As EU leaders gather for a crucial summit on Thursday, a radical rethink of the next seven year EU budget is needed, argues Margarida Marques.
Margarida Marques MEP is the Vice-Chair of the Budgets Committee on Budgets, and co-rapporteur on the MFF co-rapporteur.
Three months ago, an unknown virus started changing the World, our lives and our economies. The way we respond to this pandemic in the short-run and how we support the economic and social recovery will shape our economies and societies in the next decades. Last week, the Eurogroup agreed an unprecedented package of measures of more than half a trillion euro. Even if far short of what we could wish for, it is a package which includes significant elements of EU solidarity as the interest rates and the funding conditions of the SURE instrument and ESM credit line are subsidised by the countries fiscally better. Two issues were left open: the features of a new Recovery Fund and the role of the next EU budget (MFF) in the economic recovery. Both are crucial to the European recovery and its transformation and they shall apply to all member states.

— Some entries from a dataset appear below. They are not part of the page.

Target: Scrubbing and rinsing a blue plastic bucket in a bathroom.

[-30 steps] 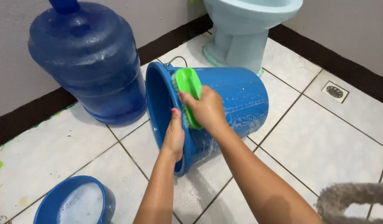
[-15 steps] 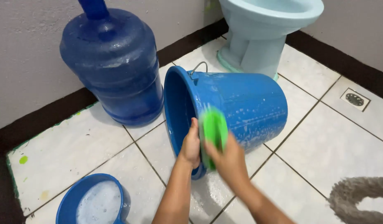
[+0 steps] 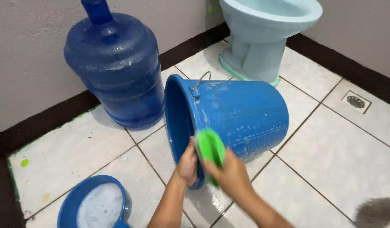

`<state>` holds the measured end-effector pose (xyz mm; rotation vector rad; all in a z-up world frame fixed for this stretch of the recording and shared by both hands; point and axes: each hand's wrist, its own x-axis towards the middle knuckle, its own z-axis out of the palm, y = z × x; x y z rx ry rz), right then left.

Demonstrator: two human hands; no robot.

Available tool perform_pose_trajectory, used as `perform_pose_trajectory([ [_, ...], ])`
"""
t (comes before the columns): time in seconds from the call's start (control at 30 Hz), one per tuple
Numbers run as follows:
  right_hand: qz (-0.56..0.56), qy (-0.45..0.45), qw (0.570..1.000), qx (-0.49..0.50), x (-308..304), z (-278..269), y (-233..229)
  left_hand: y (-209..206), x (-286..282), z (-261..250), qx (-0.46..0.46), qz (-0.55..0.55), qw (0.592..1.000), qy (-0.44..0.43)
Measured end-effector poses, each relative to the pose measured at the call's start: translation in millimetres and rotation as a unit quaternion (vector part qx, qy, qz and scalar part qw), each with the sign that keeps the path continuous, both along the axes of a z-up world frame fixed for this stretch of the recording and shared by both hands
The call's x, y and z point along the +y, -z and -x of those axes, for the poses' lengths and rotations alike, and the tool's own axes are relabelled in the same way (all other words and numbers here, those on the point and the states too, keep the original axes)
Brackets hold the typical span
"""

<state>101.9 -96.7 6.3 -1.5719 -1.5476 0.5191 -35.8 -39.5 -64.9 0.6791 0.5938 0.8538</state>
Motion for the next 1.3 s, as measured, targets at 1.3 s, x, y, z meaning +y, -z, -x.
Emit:
perform_pose_trajectory([
  [1.3,0.183,0.216,0.952,0.112,47,-153,52,-5,-21,25,0.255,0.008,0.967,-0.021],
])
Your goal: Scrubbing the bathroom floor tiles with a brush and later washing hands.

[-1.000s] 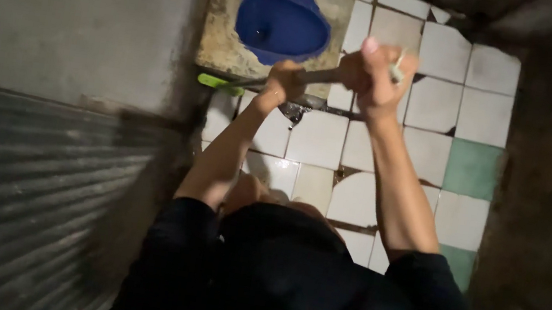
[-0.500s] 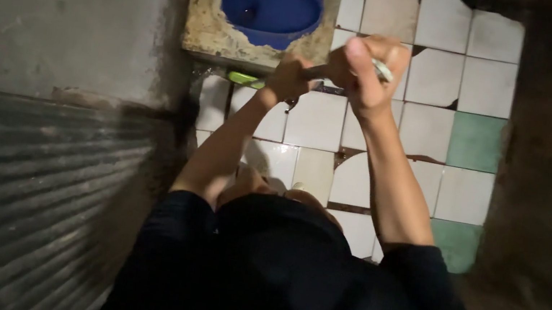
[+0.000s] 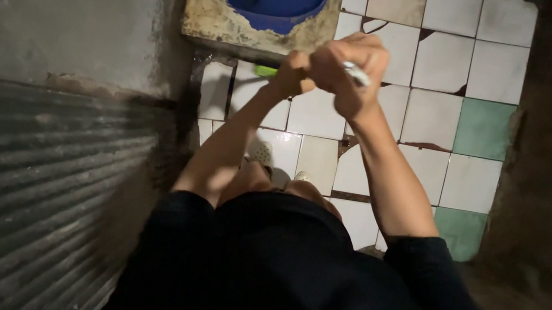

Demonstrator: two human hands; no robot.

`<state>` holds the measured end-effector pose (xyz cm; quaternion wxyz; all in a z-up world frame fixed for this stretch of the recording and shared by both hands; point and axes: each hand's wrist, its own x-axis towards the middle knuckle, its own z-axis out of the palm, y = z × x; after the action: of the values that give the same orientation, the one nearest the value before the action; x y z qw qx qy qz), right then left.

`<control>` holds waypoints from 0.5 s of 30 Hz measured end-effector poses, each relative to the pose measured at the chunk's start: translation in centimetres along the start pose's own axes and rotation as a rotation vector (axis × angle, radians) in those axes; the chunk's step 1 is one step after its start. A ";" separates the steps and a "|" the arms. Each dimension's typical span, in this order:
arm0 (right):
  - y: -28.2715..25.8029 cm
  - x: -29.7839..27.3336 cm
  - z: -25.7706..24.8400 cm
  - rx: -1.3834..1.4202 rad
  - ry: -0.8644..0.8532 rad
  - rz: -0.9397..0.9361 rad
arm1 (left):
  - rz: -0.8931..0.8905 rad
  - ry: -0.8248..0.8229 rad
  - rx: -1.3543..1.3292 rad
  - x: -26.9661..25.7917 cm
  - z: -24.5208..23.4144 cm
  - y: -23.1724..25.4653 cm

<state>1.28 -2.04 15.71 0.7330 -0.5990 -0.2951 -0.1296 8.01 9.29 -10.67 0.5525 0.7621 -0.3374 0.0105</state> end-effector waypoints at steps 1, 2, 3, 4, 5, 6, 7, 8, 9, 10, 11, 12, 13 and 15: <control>-1.4 0.3 0.1 -0.003 0.001 -0.004 | 0.005 -0.002 0.001 0.1 -0.7 0.1; -2.7 0.7 0.1 -0.028 0.062 0.031 | -0.016 -0.037 0.106 0.2 -1.4 0.2; -4.1 0.8 0.2 -0.054 0.126 0.069 | -0.038 -0.076 0.209 0.1 -2.0 0.3; -4.6 1.1 0.4 -0.057 0.131 0.068 | -0.035 -0.080 0.206 0.6 -2.3 0.9; -5.1 1.2 0.4 -0.038 0.137 0.104 | 0.048 -0.047 0.177 0.9 -2.4 1.7; -5.7 1.4 0.5 -0.018 0.144 0.139 | 0.130 -0.013 0.147 1.2 -2.4 2.4; -5.2 1.2 0.5 -0.018 0.144 0.138 | 0.131 -0.013 0.147 1.1 -2.3 2.3; -4.8 1.1 0.5 -0.073 0.126 0.113 | -0.030 -0.073 0.090 0.9 -2.2 2.2; -4.4 0.8 0.4 -0.127 0.110 0.091 | -0.193 -0.135 0.030 0.7 -1.9 2.3; -4.0 0.7 0.7 -0.128 0.111 0.094 | -0.195 -0.136 0.029 0.5 -2.3 2.6; -3.5 0.6 1.1 -0.067 0.102 0.102 | -0.049 -0.086 0.046 0.4 -2.7 3.0; -3.0 0.5 1.4 -0.005 0.094 0.109 | 0.097 -0.036 0.063 0.2 -3.1 3.3; -2.7 0.3 1.7 -0.005 0.095 0.112 | 0.094 -0.037 0.061 -0.3 -2.9 2.6; -2.0 0.1 2.2 -0.064 0.047 0.150 | 0.052 -0.022 0.025 -1.1 -2.6 1.1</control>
<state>-0.34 -0.45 17.57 0.7277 -0.6394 -0.2281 -0.0978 7.47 11.87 -9.21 0.5386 0.7600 -0.3632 0.0207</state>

The current Commission proposals of the EU budget are very small regarding its size and not equipped to provide the real catalyser for the recovery and transformation that the Union needs in these unprecedented times. The Commission should come up with a revised MFF proposal, as asked by the Parliament, and it is an opportunity to have a robust and flexible MFF where the priorities can be reassessed in face of the current challenges and allocate significant resources to build a resilient, inclusive and climate neutral European economy.
The next MFF should prioritize in the first years the areas in which could bring a significant value added to the economic and social recovery (research and innovation, healthcare, employment and social policies, SMEs and investment, digital transformation and a modernised agriculture and cohesion policy to support the principles of the green deal) and a mid-term revision should be mandatory.
The Recovery Fund, limited in time, covering all Member States and with an adequate democratic accountability controlled by the European Parliament and Council, shall be equipped with enough resources to really support and help to transform the European economy. It is the most efficient way to address the major health and economic crisis by supporting a long-term vision in the recovery that brings sustainability and human and societal resilience and that repairs the functioning of the internal market.
The European Council of this week should give clear guidelines on five issues:
Size: the MFF is not enough and a recovery fund should be additional and significant enough to be ready to act with the proper stimulus according to the severity of the crisis and the magnitude of the needs.
Actions to finance: Only when it is clear what it will exactly finance we can talk about size and the remaining features. I would see here three possible options: (i) to support specific EU programmes by topping up notably in the first years of the MFF; (ii) to support a new Instrument for the Recovery and Resilience of the European Economies aligned with the principles of the European Green Deal. This instrument could support national investments that provide a macroeconomic stimulus and projects that allows to build a more sustainable economy; (iii) to support EU common projects linked to the implementation of the European Green Deal and / or the Industrial Strategy. Here, it could probably entail measures dedicated to EU strategic sectors and to ensure European sovereignty over strategic value chains.
To guarantee that national debt is not increased: the Commission, on behalf of the Union, should borrow the funds in the market at very long maturities and low interest rates, and it should be backed by the EU budget. The ECB should act as a last resort. Commission will be the bond issuer. The EU has to be liable to repay it. In case guarantees of MS play a role, it should be followed the same logic of the ESM guarantees provided by MS, the Commission will be considered an “institutional unit” by the Eurostat and therefore debt incurred won´t be counted as public debt.
Guarantees: issuance of debt without guarantees is limited to the margins between the expenditure ceilings in the MFF and the revenue ceilings in the OR Decision. Commission either proposes a new OR decision proposal increasing the ceilings (it might need to be up to 2.5% GNI but as it has to go through national parliaments it might take time) otherwise the EU should receive irrevocable and unconditional guarantees from member states (given the considerable dimension of this fund).
Repayment: an agreement on perpetual bonds is very unlikely so there should be a resource-commitment by all member states. Repayment features should be previously decided and its obligations should envisage mainly new own resources and the remaining should be a % GNI of each member state at the time of the repayment. On the own resources, a digital tax – a consensus at OECD level might be reached soon and this sector will probably be the least affected by the crisis – the carbon adjustment tax and the CCCTB should be included.
Last week, European Parliament with the support of main political groups asked for the creation of Recovery Bonds. It is time for the European Council to stand up for Europe and fight hard for its recovery.